As defined by Moz, dwell time is "an amalgam of bounce rate and time-on-site metrics."

When viewed in combination with SERP CTR, Moz believes, dwell time can be a "killer combo" for evaluating your site.

In case this makes no sense to you, let's take a step back.

Bounce rate is a Google term for the percentage of your visitors who only visit your site for a brief time before navigating away.Unfortunately, Google's definition of bounce rate "time" is somewhat vague:

"Bounce Rate is the percentage of single-page visits (i.e. visits in which the person left your site from the entrance page without interacting with the page)."

A Google Analytics image of "Bounce Rate" from Neil Patel's helpful article on dwell time.

To Google, bounce rate is a signal that the SERP did not adequately fulfill your needs--after all, you clicked on a result, then clicked away.

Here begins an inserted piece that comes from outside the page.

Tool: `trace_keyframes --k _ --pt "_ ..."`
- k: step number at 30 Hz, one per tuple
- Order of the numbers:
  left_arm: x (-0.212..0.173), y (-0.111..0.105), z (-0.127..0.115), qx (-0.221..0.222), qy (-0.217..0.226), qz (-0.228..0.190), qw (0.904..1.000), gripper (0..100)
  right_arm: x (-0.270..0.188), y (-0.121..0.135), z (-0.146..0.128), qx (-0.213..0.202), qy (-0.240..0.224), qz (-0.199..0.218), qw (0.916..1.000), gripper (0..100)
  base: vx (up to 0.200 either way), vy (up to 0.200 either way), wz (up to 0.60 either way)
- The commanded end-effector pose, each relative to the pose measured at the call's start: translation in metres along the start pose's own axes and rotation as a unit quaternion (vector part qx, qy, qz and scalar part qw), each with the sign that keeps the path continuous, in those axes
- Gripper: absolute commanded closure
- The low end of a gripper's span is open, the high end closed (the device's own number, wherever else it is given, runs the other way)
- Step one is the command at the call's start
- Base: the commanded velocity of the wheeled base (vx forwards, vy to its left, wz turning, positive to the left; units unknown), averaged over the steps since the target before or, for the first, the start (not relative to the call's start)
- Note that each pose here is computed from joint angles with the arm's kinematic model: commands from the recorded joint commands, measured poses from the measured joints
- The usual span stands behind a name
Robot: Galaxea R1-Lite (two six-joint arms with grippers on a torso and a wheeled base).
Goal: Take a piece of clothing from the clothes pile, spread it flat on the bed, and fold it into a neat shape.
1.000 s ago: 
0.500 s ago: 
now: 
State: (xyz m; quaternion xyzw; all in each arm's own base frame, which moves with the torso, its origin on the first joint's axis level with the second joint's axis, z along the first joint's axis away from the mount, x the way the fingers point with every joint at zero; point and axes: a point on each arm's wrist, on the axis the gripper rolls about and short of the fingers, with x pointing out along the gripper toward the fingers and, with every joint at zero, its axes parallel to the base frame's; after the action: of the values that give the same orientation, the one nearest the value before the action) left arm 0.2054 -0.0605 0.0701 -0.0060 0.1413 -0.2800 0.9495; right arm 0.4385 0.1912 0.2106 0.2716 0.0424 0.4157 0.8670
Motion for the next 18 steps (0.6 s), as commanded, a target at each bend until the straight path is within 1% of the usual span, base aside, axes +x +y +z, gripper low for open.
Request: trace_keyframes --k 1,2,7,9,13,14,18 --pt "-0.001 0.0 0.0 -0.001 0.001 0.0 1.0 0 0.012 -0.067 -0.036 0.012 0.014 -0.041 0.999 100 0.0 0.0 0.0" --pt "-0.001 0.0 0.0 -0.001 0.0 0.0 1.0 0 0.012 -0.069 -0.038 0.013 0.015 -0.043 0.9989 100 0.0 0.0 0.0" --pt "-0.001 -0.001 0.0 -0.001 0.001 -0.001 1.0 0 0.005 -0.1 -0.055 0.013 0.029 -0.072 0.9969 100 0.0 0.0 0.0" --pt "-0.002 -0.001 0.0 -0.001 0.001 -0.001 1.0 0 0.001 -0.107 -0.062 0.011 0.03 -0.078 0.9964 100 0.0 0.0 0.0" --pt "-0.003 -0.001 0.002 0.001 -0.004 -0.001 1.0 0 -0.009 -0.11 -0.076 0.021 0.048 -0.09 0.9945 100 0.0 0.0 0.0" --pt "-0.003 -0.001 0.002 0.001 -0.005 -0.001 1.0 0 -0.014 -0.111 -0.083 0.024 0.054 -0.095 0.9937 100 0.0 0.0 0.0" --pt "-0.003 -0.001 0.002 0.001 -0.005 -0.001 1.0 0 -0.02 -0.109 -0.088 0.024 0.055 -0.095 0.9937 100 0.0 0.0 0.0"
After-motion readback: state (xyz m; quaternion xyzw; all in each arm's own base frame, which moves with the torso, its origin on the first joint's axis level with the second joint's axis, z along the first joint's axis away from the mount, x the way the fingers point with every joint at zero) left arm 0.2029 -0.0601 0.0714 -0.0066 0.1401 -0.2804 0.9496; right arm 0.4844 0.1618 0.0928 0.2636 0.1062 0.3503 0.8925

A certain result might rank high on a given SERP, but if the bounce rate is high the site will inevitably decrease in the rankings.

Time-on-site (AKA: session duration) is a measurement of the total time a browser spends on your site.

Session Duration in Google Analytics [Source]

Since Google's definition of bounce rate is vague, some in the SEO world combine bounce rate with time-on-site to create the seemingly more accurate "dwell time."

Neil Patel combines dwell time with CTR to create an even more durable representation of website performance. His description is very easy to understand:

"If a user is spending time on a site, interacting with it, not bouncing, and going deeper within the content, it’s evident there is something of value on the site for that particular user. As this happens, SEO improves.

SERP CTR and dwell time converge in the nexus of SEO for this reason. A CTR is not alone an accurate presentation of user behavior. High CTRs can merely reflect a sizzling title or an appealing meta description.

CTR is not an indication of the quality of the content on the page itself. That’s where dwell time comes in. If dwell time is low, then the high SERP CTR is discounted in the algorithm’s calculation. If, on the other hand, the dwell time is high, then the CTR receives its due value."